Этим вечером Шелест упал спать в своем закутке, в шубу завернулся. Ему было сытно и тепло, и видения, такие родные и такие страшные, мучившие каждую ночь, не спешили появиться в этот раз. Глаза слипались, когда услышал, как кто-то ходит по двору, настом похрустывает. Дни к концу зимы уже теплые стояли, а ночью еще морозы давили, подтаявший снег настом схватывался… Сейчас корочка на снегу под чьим-то шагом легонько так лопалась.
Выглянул осторожно и замер, боясь спугнуть. Возле кострища стоял пес одиночка, тот самый, и кости заячьи из углей таскал. Услышал шорох позади себя. Оглянулся. Оскалился.
— Ты не бойся, — улыбнулся Шелест, — ешь.
А сам подумал, что зверь большой, только худой очень, живот к хребту совсем прирос. Пес отвернулся, будто не чуял от мальчишки опасности, принялся опять жадно отыскивать и выхватывать съедобное. Разгребал лапищей угли и ел, ел…
«Голодный, ну хоть поест, только есть-то у меня нечего», — подумал Шелест.
— Волк это, — сказал дед над ухом. — Старый, больной, вот и один. Он бы тебя не пожалел, если б лапа не была перебита. Видишь? Гони его со двора.
Но гнать волка Шелесту не хотелось. Казался он старым знакомцем, страшный день тогда был. Он и волк спаслись.
— Так я-то не волк, — отмахнулся от домового с улыбкой Шелест.
Он уснул быстро, и в эту ночь ему первый раз не снились страшные сны. Снился лес, лес шумел над головой, рядом с ним шел, прихрамывая волк…
Каждый день Шелест начинал с того, что забирался на самый верх своего убежища. Вот и сегодня, поднялся и поежился. Завернулся посильнее в душегрею, и пожалел, что снял медвежью шубу. Но она была тяжелая и длинная. Он в ней путался, спотыкался. В самые морозы сидел в ней или лежал, как в норе. Сейчас в рукава старой льняной рубахи задувал ледяной ветер.
Развалины присыпало снегом, выпавшим за ночь, по узким пустым улочкам мело поземкой. Каркали вороны, взлетали и кружили вокруг обгоревшей осины, торчавшей возле дома. Утро раннее, едва рассвело. Ветер гнал по небу тяжелые снеговые тучи.
И не поверилось, когда вдруг раздалось ржание. Донеслось с другого конца города, будто с ветром прилетело. Ржание отчаянное, длинное… Так давно над городом только воронье каркало да ветер в пустых стенах завывал, что Шелест сначала замер. Но ржание донеслось опять, уже ближе. Закрутил головой, пытаясь увидеть эту заблудившуюся лошадь. Как она могла уцелеть, в пожаре выжить, в дыму не задохнуться, в лесу от зверя уйти?

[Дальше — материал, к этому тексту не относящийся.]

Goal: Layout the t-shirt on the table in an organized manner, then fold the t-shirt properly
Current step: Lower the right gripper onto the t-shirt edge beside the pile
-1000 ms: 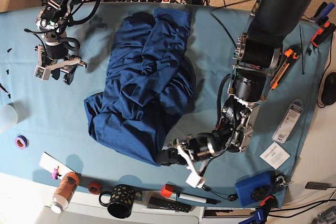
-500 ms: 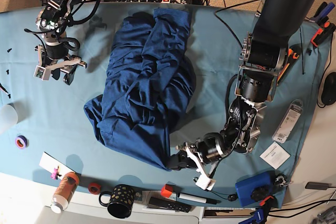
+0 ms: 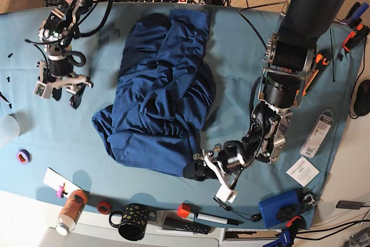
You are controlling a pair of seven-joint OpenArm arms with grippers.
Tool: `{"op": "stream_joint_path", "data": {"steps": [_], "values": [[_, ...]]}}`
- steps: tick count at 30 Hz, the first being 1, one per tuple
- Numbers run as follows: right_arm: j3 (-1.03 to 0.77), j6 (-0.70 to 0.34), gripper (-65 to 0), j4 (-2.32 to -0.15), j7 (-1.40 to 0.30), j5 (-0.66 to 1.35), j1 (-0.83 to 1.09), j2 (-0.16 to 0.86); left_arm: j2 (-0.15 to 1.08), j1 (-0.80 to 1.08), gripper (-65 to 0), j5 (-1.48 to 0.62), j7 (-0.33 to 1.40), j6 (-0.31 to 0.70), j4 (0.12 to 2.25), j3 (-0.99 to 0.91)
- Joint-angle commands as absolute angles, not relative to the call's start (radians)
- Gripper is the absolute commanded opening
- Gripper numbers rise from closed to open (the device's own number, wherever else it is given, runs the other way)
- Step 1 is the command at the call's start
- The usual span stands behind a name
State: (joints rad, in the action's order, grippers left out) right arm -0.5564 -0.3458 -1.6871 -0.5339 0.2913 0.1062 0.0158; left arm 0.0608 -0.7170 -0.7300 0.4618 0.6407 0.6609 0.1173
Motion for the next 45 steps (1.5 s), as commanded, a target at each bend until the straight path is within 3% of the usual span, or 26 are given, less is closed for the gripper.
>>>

Выпускали в тот день животину многие, да никто не надеялся вновь увидеть. Зверья по округе дикого много.
Ржание повторилось еще ближе. В утренней тишине послышался топот.
Шелест, щурясь на порывы ветра, уставился в сторону леса. В той стороне городская стена прогорела, образовав брешь. Дальше белым стелилось поле, а за ним чернела махина соснового бора. Раздался заунывный долгий вой. Ржание повторилось. Вой взлетел и оборвался.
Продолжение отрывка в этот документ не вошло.